▽

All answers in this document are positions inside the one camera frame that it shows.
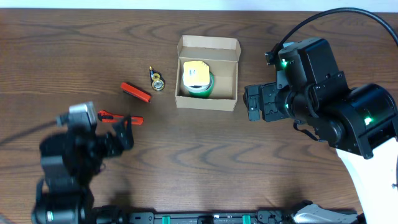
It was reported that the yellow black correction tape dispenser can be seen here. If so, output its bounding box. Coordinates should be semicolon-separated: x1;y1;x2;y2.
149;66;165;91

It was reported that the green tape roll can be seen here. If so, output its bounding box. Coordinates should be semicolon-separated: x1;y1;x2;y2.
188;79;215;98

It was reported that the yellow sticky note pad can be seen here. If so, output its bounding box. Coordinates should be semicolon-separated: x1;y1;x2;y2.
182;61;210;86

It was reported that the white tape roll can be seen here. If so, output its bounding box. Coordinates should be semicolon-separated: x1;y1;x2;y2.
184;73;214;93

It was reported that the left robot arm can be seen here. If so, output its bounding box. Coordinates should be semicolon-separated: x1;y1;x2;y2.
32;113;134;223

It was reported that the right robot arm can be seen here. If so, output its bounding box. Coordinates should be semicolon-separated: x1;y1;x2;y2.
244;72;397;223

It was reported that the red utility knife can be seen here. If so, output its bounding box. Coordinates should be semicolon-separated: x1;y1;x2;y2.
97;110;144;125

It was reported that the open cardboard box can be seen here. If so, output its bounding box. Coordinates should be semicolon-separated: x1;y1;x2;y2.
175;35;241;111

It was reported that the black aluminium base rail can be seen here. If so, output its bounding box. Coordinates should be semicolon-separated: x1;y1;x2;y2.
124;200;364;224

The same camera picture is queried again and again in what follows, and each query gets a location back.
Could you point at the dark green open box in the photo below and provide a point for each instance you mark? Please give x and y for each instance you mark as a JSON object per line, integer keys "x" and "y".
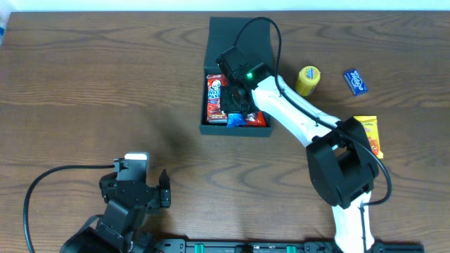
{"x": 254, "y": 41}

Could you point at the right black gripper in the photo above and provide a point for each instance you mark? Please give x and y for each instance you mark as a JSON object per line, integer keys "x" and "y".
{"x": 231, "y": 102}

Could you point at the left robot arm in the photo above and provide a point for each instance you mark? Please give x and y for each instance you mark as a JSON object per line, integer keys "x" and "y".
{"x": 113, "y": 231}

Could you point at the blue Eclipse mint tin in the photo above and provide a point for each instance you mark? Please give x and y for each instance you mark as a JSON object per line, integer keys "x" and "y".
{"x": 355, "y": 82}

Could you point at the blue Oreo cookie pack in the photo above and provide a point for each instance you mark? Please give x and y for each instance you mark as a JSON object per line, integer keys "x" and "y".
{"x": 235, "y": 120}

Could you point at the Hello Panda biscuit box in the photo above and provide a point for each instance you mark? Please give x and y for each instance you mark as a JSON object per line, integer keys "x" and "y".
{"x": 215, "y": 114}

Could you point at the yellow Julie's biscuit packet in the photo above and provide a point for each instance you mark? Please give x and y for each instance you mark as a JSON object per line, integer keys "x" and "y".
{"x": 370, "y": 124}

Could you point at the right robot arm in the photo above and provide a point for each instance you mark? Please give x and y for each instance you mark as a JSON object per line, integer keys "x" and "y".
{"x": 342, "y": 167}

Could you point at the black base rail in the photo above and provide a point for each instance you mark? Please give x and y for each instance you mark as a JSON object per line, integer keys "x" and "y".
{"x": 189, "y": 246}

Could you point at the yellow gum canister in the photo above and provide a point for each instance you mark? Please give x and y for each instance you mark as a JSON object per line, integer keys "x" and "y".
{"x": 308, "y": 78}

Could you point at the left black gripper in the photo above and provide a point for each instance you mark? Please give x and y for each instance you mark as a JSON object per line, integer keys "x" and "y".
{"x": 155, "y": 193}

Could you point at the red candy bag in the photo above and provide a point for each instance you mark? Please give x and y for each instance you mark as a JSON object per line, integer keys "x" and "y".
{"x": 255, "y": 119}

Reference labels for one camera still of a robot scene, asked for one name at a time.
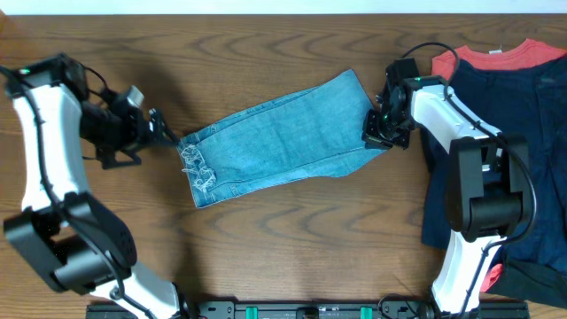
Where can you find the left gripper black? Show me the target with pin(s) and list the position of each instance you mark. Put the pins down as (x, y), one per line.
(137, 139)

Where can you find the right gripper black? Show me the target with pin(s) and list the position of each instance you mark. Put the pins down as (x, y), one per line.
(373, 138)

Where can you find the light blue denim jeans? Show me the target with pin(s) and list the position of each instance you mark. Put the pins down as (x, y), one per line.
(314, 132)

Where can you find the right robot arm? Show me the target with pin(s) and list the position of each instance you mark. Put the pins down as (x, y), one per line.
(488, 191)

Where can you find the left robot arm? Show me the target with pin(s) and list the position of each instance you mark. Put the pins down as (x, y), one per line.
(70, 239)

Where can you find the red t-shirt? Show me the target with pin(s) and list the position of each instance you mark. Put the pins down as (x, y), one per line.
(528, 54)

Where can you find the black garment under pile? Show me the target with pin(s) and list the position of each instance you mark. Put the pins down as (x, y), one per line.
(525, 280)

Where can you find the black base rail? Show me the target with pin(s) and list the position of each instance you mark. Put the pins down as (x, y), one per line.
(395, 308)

△

Please give the data again unaltered, leaving out any images.

> [EXERCISE ANSWER]:
All answers in this document are positions inside the one camera frame that it shows.
It was reported that the yellow black correction tape dispenser can be seen here. If so, output its bounding box. Coordinates should be semicolon-separated: x1;y1;x2;y2.
149;66;165;91

It was reported that the green tape roll can be seen here. If so, output its bounding box. Coordinates should be semicolon-separated: x1;y1;x2;y2.
188;79;215;98

It was reported that the yellow sticky note pad can be seen here. If so, output its bounding box. Coordinates should be semicolon-separated: x1;y1;x2;y2.
182;61;210;86

It was reported that the white tape roll can be seen here. If so, output its bounding box. Coordinates should be semicolon-separated: x1;y1;x2;y2.
184;73;214;93

It was reported that the left robot arm can be seen here. If so, output its bounding box. Coordinates should be semicolon-separated: x1;y1;x2;y2.
32;113;134;223

It was reported that the right robot arm can be seen here. If so, output its bounding box. Coordinates should be semicolon-separated: x1;y1;x2;y2.
244;72;397;223

It was reported that the red utility knife can be seen here. If so, output its bounding box. Coordinates should be semicolon-separated: x1;y1;x2;y2.
97;110;144;125

It was reported that the open cardboard box can be seen here. If so, output its bounding box. Coordinates should be semicolon-separated: x1;y1;x2;y2.
175;35;241;111

It was reported that the black aluminium base rail can be seen here. If so, output its bounding box. Coordinates should be semicolon-separated: x1;y1;x2;y2.
124;200;364;224

The same camera picture is queried again and again in what follows, and each query gets a location back.
Could you point at the dark green open box in the photo below and provide a point for each instance you mark? Please give x and y for each instance you mark as a JSON object per line, integer keys "x" and "y".
{"x": 254, "y": 41}

Could you point at the right black gripper in the photo above and provide a point for each instance you mark? Please give x and y for each instance you mark as a JSON object per line, integer keys "x" and "y".
{"x": 231, "y": 102}

Could you point at the left robot arm in the photo above and provide a point for each instance you mark? Please give x and y for each instance you mark as a JSON object per line, integer keys "x" and "y".
{"x": 113, "y": 231}

Could you point at the blue Eclipse mint tin in the photo above and provide a point for each instance you mark? Please give x and y for each instance you mark as a JSON object per line, integer keys "x" and "y".
{"x": 355, "y": 82}

Could you point at the blue Oreo cookie pack in the photo above and provide a point for each instance you mark? Please give x and y for each instance you mark as a JSON object per line, integer keys "x" and "y".
{"x": 235, "y": 120}

Could you point at the Hello Panda biscuit box in the photo above and provide a point for each instance you mark? Please give x and y for each instance you mark as a JSON object per line, integer keys "x" and "y".
{"x": 215, "y": 114}

Could you point at the yellow Julie's biscuit packet in the photo above and provide a point for each instance you mark? Please give x and y for each instance you mark as a JSON object per line, integer keys "x" and "y".
{"x": 370, "y": 124}

Could you point at the right robot arm in the photo above and provide a point for each instance you mark? Please give x and y for each instance you mark as a JSON object per line, integer keys "x" and "y".
{"x": 342, "y": 167}

Could you point at the black base rail in the photo above and provide a point for each instance you mark? Please give x and y for each instance you mark as a JSON object per line, integer keys "x" and "y".
{"x": 189, "y": 246}

Could you point at the yellow gum canister in the photo above and provide a point for each instance you mark? Please give x and y for each instance you mark as a JSON object per line, integer keys "x" and "y".
{"x": 308, "y": 78}

Could you point at the left black gripper in the photo above and provide a point for each instance you mark? Please give x and y for each instance you mark as a JSON object per line, integer keys "x" and "y".
{"x": 155, "y": 193}

Could you point at the red candy bag in the photo above and provide a point for each instance you mark? Please give x and y for each instance you mark as a JSON object per line, integer keys "x" and "y".
{"x": 255, "y": 119}

Reference labels for one camera still of a robot scene, asked for one name at a time.
Where can you find the left gripper black? Show me the target with pin(s) and list the position of each instance you mark. Put the pins down as (x, y), one per line.
(137, 139)

Where can you find the right gripper black? Show me the target with pin(s) and list the position of each instance you mark. Put the pins down as (x, y), one per line.
(373, 138)

Where can you find the light blue denim jeans? Show me the target with pin(s) and list the position of each instance you mark. Put the pins down as (x, y), one per line.
(314, 132)

Where can you find the right robot arm? Show me the target with pin(s) and list the position of each instance you mark. Put the pins down as (x, y), one per line.
(488, 191)

Where can you find the left robot arm? Show me the target with pin(s) and list the position of each instance you mark. Put the pins down as (x, y), one per line.
(70, 239)

Where can you find the red t-shirt? Show me the target with pin(s) and list the position of each instance you mark. Put the pins down as (x, y), one per line.
(528, 54)

Where can you find the black garment under pile? Show me the target with pin(s) and list the position of each instance you mark. Put the pins down as (x, y), one per line.
(525, 280)

Where can you find the black base rail? Show me the target with pin(s) and list the position of each instance you mark. Put the pins down as (x, y), one per line.
(395, 308)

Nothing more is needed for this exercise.